As we reached the part I had to balance on one foot, I fell immediately out of my zone. Jessica wasn't the least bit phased. At this point it's important to understand I grew up on Army bases. I attended grade school on these Army bases. I went through Army basic training. I went skydiving with an Army jump instructor. I own a lot of government-issued clothes. The majority of my learning experiences were in very Army environments, and unless you're reading this from a cave you lived your entire life in... on Mars... facing backward... with your hands over your ears, your eyes closed, and humming, there's a good chance you're aware that the U.S. Army isn't the most nurturing environment. Jessica was not a drill sergeant, but I soon learned she's every bit as disciplined and quite possibly more powerful.

After explaining, demonstrating, seeing the look on my face, smiling, and explaining again, Jessica let me push myself as far as I'm willing to go (which wasn't very far, since I pulled myself out of my zone). The instant I gave up, she immediately grabbed me to gently guide me through the pose. This is when I lost all control. In that moment, Jessica activated every defense mechanism I have, and trust me when I tell you I have defenses aplenty. The feeling of losing control is a very scary thing for a survivor of trauma, and I'm still dealing with the trauma of blowing the whistle on Bank of America's fraudulent force-placed insurance practices. Failure is frowned upon in military environments, and giving up is a form of failure. In my personal history, falling out of line led to a beating. On the base, lives are always at risk. I grew up in a society of people who wage war for a living. My instinct is to fight for survival, but it's not in me to harm a female, and as I collapsed into the shell of my every insecurity, I buckled.

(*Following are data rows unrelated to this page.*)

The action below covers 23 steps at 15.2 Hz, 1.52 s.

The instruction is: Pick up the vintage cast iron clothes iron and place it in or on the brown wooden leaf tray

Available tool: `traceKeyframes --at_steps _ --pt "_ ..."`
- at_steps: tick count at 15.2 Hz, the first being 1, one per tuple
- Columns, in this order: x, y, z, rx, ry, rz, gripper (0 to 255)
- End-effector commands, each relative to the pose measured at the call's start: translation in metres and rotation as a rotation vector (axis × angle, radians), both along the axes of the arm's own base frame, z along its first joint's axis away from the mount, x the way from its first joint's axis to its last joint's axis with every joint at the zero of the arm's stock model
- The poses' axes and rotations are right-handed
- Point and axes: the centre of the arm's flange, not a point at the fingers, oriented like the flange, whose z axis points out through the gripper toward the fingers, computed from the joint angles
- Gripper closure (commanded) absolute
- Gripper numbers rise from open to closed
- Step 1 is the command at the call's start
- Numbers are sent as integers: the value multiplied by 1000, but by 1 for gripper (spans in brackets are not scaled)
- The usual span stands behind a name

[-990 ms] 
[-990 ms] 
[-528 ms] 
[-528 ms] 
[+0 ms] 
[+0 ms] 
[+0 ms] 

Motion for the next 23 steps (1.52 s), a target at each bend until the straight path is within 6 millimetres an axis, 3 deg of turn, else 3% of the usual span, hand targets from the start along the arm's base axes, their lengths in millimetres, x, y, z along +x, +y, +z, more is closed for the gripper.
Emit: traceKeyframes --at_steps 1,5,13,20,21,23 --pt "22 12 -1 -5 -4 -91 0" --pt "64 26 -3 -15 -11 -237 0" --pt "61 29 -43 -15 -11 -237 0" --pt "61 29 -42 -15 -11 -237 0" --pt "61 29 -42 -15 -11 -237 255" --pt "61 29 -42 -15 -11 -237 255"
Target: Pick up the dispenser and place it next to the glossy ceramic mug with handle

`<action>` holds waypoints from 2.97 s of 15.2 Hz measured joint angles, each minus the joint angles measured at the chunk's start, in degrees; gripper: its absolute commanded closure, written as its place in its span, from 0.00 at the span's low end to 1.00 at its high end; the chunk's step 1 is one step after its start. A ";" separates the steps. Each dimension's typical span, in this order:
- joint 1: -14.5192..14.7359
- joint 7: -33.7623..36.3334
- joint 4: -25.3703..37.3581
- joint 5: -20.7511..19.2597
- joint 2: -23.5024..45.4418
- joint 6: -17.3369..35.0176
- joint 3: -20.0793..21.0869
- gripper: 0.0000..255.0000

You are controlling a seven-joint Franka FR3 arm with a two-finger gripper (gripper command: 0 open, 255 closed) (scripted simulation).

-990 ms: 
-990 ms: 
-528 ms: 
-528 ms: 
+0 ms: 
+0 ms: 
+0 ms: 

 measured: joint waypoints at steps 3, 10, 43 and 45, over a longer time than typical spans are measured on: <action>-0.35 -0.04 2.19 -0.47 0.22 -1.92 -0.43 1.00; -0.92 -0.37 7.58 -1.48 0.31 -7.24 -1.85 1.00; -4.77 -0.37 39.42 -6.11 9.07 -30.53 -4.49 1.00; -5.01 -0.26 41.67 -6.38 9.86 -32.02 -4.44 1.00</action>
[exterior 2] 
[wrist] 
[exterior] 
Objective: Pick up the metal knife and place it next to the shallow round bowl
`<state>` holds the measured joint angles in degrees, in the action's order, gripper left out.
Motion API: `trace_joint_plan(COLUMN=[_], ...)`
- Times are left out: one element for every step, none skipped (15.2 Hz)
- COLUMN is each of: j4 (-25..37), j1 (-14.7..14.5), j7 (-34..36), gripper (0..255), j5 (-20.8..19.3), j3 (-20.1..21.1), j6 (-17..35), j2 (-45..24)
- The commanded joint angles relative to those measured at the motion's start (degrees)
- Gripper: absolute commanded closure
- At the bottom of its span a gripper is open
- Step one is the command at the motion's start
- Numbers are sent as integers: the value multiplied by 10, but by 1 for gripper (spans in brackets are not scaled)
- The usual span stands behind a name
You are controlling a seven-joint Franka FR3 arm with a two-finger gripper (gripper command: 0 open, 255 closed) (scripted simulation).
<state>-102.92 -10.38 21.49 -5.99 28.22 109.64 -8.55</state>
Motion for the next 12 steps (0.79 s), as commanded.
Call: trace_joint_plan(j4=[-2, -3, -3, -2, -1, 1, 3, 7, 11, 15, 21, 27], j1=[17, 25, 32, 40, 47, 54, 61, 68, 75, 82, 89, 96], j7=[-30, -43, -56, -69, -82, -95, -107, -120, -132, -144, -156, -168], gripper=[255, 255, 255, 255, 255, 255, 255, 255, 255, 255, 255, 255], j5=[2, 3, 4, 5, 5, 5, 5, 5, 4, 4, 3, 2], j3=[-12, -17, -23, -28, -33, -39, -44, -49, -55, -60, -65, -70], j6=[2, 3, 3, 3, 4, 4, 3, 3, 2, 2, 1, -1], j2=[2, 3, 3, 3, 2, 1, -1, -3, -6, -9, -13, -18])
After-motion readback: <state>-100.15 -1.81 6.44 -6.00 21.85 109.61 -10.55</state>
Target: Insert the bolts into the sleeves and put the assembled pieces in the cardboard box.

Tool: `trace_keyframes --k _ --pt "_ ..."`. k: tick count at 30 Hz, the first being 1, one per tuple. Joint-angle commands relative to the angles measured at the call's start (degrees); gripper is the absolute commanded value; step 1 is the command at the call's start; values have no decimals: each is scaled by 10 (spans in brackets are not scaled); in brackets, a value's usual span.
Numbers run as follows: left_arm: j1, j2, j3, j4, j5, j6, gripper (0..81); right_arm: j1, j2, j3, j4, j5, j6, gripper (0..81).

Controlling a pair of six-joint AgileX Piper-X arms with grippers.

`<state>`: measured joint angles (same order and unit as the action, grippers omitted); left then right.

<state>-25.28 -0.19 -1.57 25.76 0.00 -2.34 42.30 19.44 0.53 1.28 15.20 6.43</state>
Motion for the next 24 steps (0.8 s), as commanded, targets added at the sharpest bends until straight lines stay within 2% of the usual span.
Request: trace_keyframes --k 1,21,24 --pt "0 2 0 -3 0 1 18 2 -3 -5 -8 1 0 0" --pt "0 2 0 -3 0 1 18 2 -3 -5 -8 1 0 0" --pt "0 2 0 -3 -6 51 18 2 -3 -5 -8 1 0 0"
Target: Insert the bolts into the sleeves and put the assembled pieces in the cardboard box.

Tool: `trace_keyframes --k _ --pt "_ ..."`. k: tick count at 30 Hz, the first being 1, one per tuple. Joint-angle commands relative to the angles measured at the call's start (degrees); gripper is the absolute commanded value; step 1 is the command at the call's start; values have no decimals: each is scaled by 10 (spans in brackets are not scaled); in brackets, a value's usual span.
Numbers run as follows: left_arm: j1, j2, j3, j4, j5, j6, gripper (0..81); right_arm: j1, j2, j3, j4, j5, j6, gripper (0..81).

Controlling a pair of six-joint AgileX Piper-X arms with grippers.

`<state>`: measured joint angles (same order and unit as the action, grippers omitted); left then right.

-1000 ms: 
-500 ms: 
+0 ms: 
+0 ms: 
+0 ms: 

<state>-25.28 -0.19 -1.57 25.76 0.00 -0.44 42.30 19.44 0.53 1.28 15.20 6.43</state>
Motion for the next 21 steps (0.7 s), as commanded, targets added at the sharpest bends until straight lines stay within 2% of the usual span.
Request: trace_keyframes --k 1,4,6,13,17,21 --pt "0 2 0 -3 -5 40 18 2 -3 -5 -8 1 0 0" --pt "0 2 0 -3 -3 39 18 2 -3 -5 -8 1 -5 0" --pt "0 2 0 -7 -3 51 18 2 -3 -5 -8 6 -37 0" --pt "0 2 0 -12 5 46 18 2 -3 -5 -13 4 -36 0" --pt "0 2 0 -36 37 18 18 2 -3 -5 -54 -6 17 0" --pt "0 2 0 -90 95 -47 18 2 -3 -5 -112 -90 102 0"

Jessica came back into my field of consciousness, and I realized I was shivering and struggling. She was still bracing me, still smiling. I couldn't help but notice how calm and serene she was while focusing her energy to hold me steady. She was exerting enough strength to compensate for the fluctuations caused by my jerkiness without so much as flinching. There was no negative energy outside of my own frustration. I struggled through the guided motions, grasping Jessica's shoulder almost out of desperation. Not once did she break, and before I knew it, it was over... and I was drained.

I'm sad to admit I don't remember much from the rest of my practice that morning. When I revert into my shell, I'm pretty much dazed for a few hours. I remember at one point making her laugh when she was balancing so I could see the look in her eyes she got to see in mine. Even with the two-second tape delay between my brain and my outer reality, I managed to catch her before she fell.

So what I learned from this experience is that in order to find my balance, I have to confront my intimacy and trust issues head on. My fight against corruption hinges on my ability to stand through the storm. My ability to stand depends on my balance. My center lies behind those walls Jessica's spirit guided mine along... and I'm prepared to do whatever it takes to get there.

Until then,

Namaste

Brian Penny is a former business analyst at Bank of America turned whistleblower who spent the last two years helping regulators and attorneys uncover the largest bank and insurance fraud in history. He documents his experiences working with Anonymous and fighting the banks on his blog. He's currently in the Tampa Bay area preparing to live in a van and training to be a yogi under Ally Ford.